We know that CECs are going into the Columbia. In 2013, a Riverkeeper-supported study detected CECs in the wastewater of seven sewage treatment plants. Scientists also detected CECs in sediments on the Columbia River bottom in 2012.

But the Columbia is a huge river. With all that water diluting the contamination, can we really detect CECs like personal care products and pharmaceuticals in the Columbia? Yes. In a groundbreaking study in 2014, Dr. Peterson and her colleagues detected, for the first time, personal care products and pharmaceuticals in the open waters of the Columbia. Although the concentrations of most CECs were very low, our ability to detect these contaminants in such a large river suggests that a lot of CECs are entering the Columbia.

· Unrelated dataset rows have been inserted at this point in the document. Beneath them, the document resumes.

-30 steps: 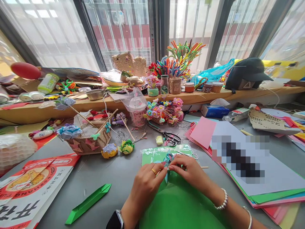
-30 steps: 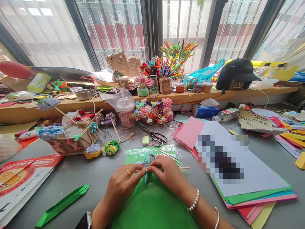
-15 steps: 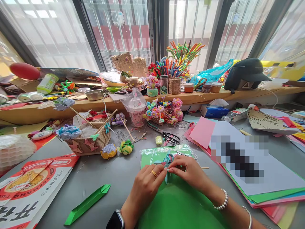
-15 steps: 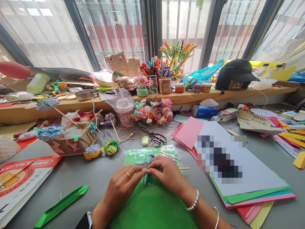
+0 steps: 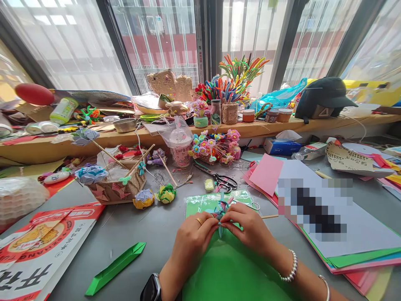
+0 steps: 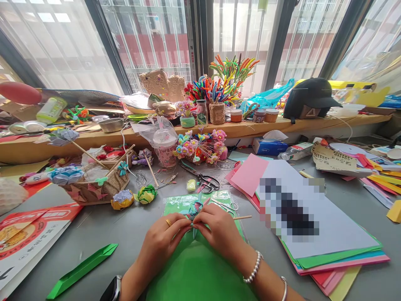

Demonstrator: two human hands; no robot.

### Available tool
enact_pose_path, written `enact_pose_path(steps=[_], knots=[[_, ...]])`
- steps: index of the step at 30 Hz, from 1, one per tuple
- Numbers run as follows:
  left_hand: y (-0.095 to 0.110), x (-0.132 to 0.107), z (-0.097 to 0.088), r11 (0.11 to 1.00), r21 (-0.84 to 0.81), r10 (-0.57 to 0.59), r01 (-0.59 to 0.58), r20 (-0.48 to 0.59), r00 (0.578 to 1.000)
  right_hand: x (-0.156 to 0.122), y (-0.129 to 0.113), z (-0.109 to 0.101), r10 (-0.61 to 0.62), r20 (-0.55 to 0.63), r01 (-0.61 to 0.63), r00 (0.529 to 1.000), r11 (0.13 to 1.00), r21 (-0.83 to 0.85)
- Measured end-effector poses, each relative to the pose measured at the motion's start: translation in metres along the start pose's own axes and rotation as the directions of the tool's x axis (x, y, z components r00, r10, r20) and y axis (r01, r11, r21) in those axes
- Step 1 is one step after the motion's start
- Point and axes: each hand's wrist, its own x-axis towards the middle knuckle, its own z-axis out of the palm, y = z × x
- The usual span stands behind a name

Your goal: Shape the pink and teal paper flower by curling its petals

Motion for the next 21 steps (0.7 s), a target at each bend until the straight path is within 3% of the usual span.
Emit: enact_pose_path(steps=[9,14,21], knots=[[0.0016,0.0020,-0.0009,0.995,0.075,0.074,-0.073,-0.016,0.997,-0.0007,-0.0015,-0.0007,0.021,0.031,-0.019,0.999,0.999,-0.051],[0.0029,0.0014,-0.0021,0.986,0.117,0.125,-0.119,-0.043,0.991,-0.0006,0.0001,0.0010,-0.028,-0.004,0.028,1.000,0.998,-0.057],[0.0027,0.0019,-0.0044,0.995,0.073,0.079,-0.075,-0.052,0.996,-0.0017,-0.0002,0.0016,-0.101,-0.057,0.097,0.993,0.993,-0.070]])
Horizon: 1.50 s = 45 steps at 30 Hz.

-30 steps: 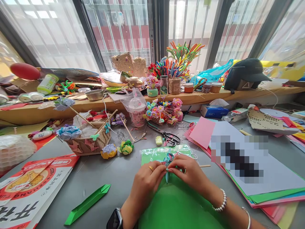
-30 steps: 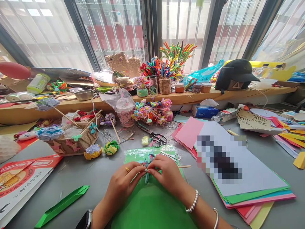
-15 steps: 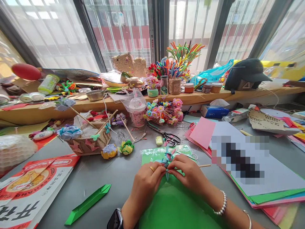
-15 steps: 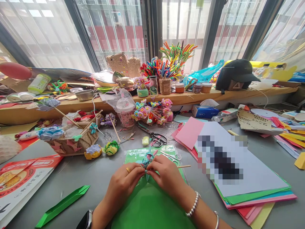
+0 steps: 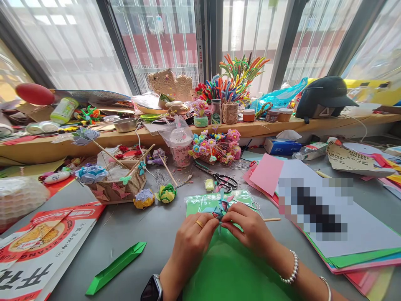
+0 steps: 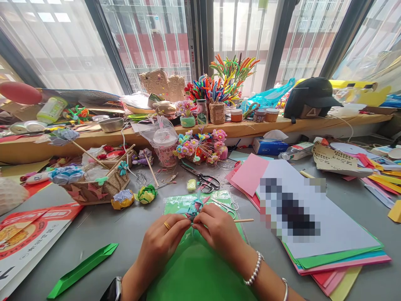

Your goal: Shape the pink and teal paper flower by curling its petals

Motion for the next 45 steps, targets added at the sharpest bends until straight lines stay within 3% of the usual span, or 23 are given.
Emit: enact_pose_path(steps=[6,11,15,17,19,21,23,24,25,27,29,30,33,38,41,45], knots=[[-0.001,0.002,-0.001,0.999,-0.014,-0.040,0.040,0.029,0.999,0.000,0.000,0.000,-0.044,-0.019,0.043,0.999,0.997,-0.057],[-0.004,0.003,-0.001,0.999,0.017,-0.033,0.032,0.048,0.998,0.000,0.003,0.001,-0.015,0.003,0.015,1.000,1.000,0.001],[-0.002,0.003,-0.005,0.996,0.084,-0.008,0.014,-0.071,0.997,0.002,0.000,-0.004,0.060,-0.009,-0.059,0.998,0.995,0.075],[0.000,0.001,-0.007,0.992,0.094,-0.064,0.082,-0.179,0.982,0.004,-0.002,-0.009,0.142,-0.010,-0.139,0.990,0.980,0.145],[0.000,-0.001,-0.007,0.972,-0.017,-0.229,0.235,-0.308,0.923,0.006,-0.003,-0.013,0.235,0.000,-0.229,0.972,0.945,0.234],[-0.003,-0.003,-0.004,0.876,-0.274,-0.476,0.396,-0.367,0.799,0.008,-0.004,-0.018,0.321,0.027,-0.310,0.947,0.887,0.342],[-0.010,-0.006,0.002,0.672,-0.566,-0.689,0.477,-0.242,0.683,0.009,-0.004,-0.021,0.394,0.082,-0.385,0.915,0.796,0.468],[-0.014,-0.007,0.005,0.551,-0.663,-0.744,0.507,-0.116,0.658,0.009,-0.004,-0.022,0.422,0.124,-0.419,0.898,0.736,0.531],[-0.017,-0.008,0.008,0.449,-0.731,-0.737,0.513,0.022,0.676,0.009,-0.004,-0.023,0.440,0.168,-0.448,0.882,0.674,0.587],[-0.021,-0.008,0.012,0.319,-0.811,-0.601,0.491,0.228,0.766,0.009,-0.005,-0.025,0.449,0.246,-0.486,0.859,0.562,0.669],[-0.020,-0.007,0.012,0.280,-0.839,-0.400,0.466,0.339,0.851,0.009,-0.006,-0.026,0.439,0.292,-0.499,0.850,0.490,0.715],[-0.017,-0.006,0.010,0.281,-0.838,-0.334,0.469,0.373,0.866,0.009,-0.006,-0.027,0.434,0.304,-0.500,0.848,0.467,0.729],[-0.008,-0.004,0.004,0.282,-0.803,-0.229,0.525,0.475,0.850,0.009,-0.007,-0.027,0.411,0.345,-0.512,0.844,0.424,0.747],[-0.005,-0.004,-0.002,0.316,-0.761,-0.304,0.567,0.485,0.820,0.009,-0.011,-0.028,0.374,0.392,-0.530,0.841,0.418,0.738],[-0.005,-0.004,-0.001,0.375,-0.746,-0.310,0.550,0.458,0.833,0.010,-0.014,-0.029,0.390,0.351,-0.512,0.852,0.471,0.719],[-0.004,-0.002,0.000,0.379,-0.742,-0.335,0.553,0.447,0.829,0.010,-0.015,-0.030,0.394,0.260,-0.461,0.882,0.601,0.654]])
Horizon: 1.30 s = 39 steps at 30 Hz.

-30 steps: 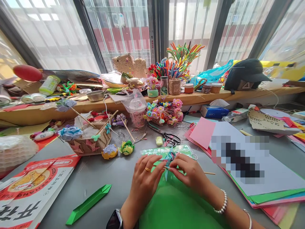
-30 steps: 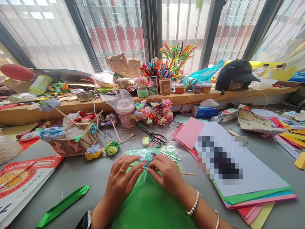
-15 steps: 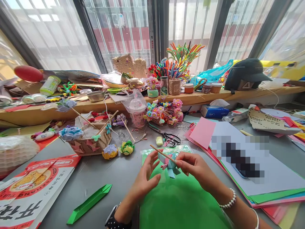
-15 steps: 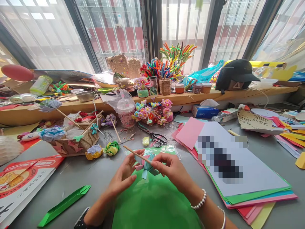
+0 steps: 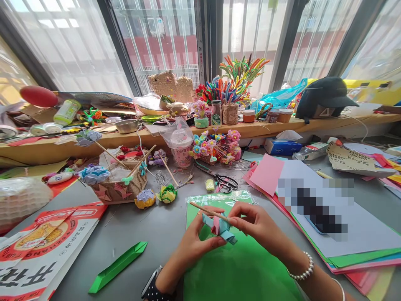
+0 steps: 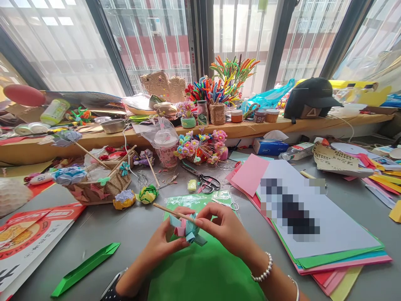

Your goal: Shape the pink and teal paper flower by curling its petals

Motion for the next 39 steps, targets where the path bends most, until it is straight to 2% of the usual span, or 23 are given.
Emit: enact_pose_path(steps=[8,15,18,23,27,32,36,39], knots=[[-0.003,0.002,0.002,0.999,-0.028,-0.024,0.024,-0.005,1.000,-0.001,0.004,0.001,-0.162,-0.075,0.134,0.984,0.948,-0.287],[-0.005,0.002,0.004,0.985,-0.161,-0.052,0.056,0.027,0.998,-0.003,0.006,0.004,-0.310,-0.083,0.256,0.947,0.885,-0.388],[-0.005,0.002,0.004,0.972,-0.222,-0.073,0.079,0.037,0.997,-0.005,0.007,0.006,-0.396,-0.080,0.322,0.915,0.835,-0.445],[-0.004,0.003,0.004,0.955,-0.273,-0.111,0.116,0.033,0.993,-0.006,0.010,0.007,-0.570,-0.054,0.441,0.820,0.689,-0.575],[0.000,0.002,0.003,0.937,-0.325,-0.127,0.126,0.018,0.992,-0.005,0.011,0.007,-0.593,-0.042,0.456,0.804,0.661,-0.596],[0.007,0.000,0.003,0.950,-0.299,-0.127,0.092,-0.102,0.987,-0.004,0.015,0.007,-0.598,-0.021,0.463,0.802,0.642,-0.611],[0.008,0.002,0.006,0.963,-0.267,-0.032,-0.024,-0.203,0.979,-0.003,0.016,0.008,-0.583,0.002,0.458,0.812,0.636,-0.621],[0.009,0.002,0.004,0.985,-0.151,0.036,-0.087,-0.312,0.949,-0.002,0.016,0.008,-0.582,0.014,0.460,0.813,0.627,-0.629]])
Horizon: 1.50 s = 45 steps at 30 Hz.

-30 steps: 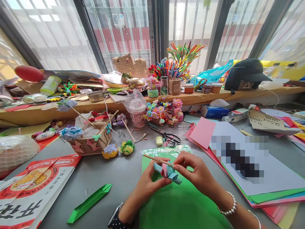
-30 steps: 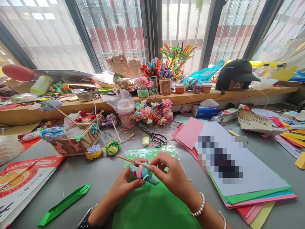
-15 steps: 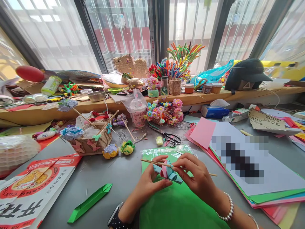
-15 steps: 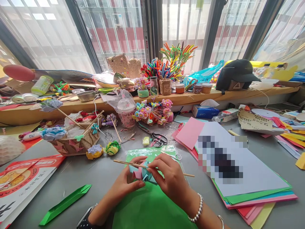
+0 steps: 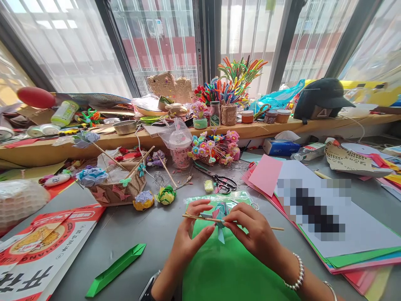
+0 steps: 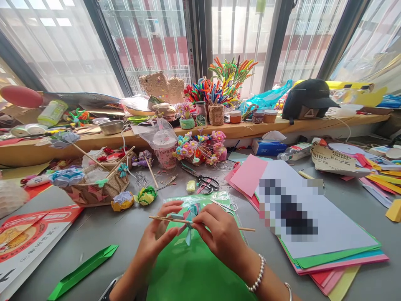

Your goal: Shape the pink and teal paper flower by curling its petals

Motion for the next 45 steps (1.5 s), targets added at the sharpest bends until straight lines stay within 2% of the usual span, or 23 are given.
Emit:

Dr. Peterson and colleagues focused their research on a CEC called metformin—a drug for treating Type II diabetes. Metformin, at the concentrations typically found in treated sewage, interferes with sexual development and reproduction in certain fish.

Peterson’s recent work—in partnership with Riverkeeper and funded by Oregon Sea Grant—tracked metformin at several Columbia River sites between The Dalles and Astoria. Metformin appears to be widespread throughout the Columbia. The highest metformin concentrations were typically found downstream of the Willamette River confluence during low flows, but the overall amount of metformin entering the Columbia remained about the same year round.

The good news is this: metformin concentrations in the Columbia are 250–300 times lower than in the studies that demonstrated impacts on fish. Now the bad news: we don’t know if, or how, fish respond to the concentrations of metformin currently in the Columbia. We also don’t understand how mixtures of CECs affect fish and wildlife. Metformin is one of many unregulated chemicals, and Riverkeeper will keep supporting science about how CECs impact the Columbia River.